• **Your goal**
Write out the whole listing again so that each line matches the original.

□ □ □ □ □ □ □

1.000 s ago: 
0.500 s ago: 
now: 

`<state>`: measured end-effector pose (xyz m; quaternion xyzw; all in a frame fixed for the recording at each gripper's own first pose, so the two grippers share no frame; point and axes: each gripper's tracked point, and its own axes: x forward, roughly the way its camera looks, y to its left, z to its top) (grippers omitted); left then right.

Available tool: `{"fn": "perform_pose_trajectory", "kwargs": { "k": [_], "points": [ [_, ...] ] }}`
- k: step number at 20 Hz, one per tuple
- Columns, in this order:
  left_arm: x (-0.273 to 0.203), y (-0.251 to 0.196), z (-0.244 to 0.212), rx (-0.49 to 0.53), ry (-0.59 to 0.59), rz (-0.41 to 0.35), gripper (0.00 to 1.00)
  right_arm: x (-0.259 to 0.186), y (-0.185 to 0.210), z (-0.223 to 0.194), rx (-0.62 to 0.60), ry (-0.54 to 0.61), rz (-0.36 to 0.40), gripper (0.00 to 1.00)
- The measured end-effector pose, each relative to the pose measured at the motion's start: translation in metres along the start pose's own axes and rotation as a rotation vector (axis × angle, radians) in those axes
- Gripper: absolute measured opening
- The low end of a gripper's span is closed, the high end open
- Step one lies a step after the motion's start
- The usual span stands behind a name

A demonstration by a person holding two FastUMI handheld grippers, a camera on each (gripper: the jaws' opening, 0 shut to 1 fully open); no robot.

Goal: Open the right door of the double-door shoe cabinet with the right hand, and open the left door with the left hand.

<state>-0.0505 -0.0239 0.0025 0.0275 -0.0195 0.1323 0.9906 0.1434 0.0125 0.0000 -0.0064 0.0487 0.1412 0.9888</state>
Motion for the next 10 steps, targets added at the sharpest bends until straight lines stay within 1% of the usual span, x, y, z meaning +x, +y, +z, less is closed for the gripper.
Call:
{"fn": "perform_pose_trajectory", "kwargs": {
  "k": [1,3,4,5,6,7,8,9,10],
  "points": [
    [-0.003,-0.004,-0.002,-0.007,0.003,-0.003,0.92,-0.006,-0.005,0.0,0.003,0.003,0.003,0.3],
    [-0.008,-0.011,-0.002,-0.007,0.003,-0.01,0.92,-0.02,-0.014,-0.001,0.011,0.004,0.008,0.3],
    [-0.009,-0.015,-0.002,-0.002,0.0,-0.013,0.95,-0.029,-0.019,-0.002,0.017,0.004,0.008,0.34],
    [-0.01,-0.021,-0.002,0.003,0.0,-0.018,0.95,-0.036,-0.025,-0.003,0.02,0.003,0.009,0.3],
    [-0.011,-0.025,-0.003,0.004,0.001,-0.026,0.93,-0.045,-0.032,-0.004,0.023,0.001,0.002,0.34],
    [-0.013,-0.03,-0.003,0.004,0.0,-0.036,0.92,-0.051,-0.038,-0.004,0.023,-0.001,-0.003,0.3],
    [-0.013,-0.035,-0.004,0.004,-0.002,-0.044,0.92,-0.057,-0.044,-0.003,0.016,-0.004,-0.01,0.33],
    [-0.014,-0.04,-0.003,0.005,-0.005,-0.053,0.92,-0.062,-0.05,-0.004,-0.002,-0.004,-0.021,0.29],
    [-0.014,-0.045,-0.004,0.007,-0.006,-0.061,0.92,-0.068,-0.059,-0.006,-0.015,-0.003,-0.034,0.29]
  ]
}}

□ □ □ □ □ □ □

• **Final answer**
1.000 s ago: 
0.500 s ago: 
now: 

`<state>`: measured end-effector pose (xyz m; quaternion xyzw; all in a frame fixed for the recording at each gripper's own first pose, so the two grippers share no frame; point and axes: each gripper's tracked point, and its own axes: x forward, roughly the way its camera looks, y to its left, z to its top) (grippers omitted); left then right.

Available tool: `{"fn": "perform_pose_trajectory", "kwargs": { "k": [_], "points": [ [_, ...] ] }}`
- k: step number at 20 Hz, one per tuple
- Columns, in this order:
  left_arm: x (-0.273 to 0.203), y (-0.251 to 0.196), z (-0.244 to 0.212), rx (-0.49 to 0.53), ry (-0.59 to 0.59), rz (-0.41 to 0.35), gripper (0.00 to 1.00)
  right_arm: x (-0.259 to 0.186), y (-0.185 to 0.210), z (-0.223 to 0.194), rx (-0.62 to 0.60), ry (-0.54 to 0.61), rz (-0.36 to 0.40), gripper (0.00 to 1.00)
- The measured end-effector pose, each relative to the pose measured at the motion's start: translation in metres along the start pose's own axes and rotation as a rotation vector (axis × angle, radians) in those axes
- Gripper: absolute measured opening
- The low end of a gripper's span is closed, the high end open
- Step one lies a step after the motion's start
- The usual span stands behind a name

A demonstration by a person holding two FastUMI handheld grippers, a camera on each (gripper: the jaws' opening, 0 shut to 1 fully open); no robot.

Goal: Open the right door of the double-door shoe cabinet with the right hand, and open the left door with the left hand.

<state>-0.0505 -0.0239 0.0025 0.0275 -0.0195 0.1323 0.9906 0.1434 0.0125 0.0000 -0.0064 0.0487 0.1412 0.9888</state>
Motion for the next 10 steps, targets added at the sharpest bends until straight lines stay within 1% of the usual span, x, y, z meaning +x, +y, +z, less is closed for the gripper.
Call:
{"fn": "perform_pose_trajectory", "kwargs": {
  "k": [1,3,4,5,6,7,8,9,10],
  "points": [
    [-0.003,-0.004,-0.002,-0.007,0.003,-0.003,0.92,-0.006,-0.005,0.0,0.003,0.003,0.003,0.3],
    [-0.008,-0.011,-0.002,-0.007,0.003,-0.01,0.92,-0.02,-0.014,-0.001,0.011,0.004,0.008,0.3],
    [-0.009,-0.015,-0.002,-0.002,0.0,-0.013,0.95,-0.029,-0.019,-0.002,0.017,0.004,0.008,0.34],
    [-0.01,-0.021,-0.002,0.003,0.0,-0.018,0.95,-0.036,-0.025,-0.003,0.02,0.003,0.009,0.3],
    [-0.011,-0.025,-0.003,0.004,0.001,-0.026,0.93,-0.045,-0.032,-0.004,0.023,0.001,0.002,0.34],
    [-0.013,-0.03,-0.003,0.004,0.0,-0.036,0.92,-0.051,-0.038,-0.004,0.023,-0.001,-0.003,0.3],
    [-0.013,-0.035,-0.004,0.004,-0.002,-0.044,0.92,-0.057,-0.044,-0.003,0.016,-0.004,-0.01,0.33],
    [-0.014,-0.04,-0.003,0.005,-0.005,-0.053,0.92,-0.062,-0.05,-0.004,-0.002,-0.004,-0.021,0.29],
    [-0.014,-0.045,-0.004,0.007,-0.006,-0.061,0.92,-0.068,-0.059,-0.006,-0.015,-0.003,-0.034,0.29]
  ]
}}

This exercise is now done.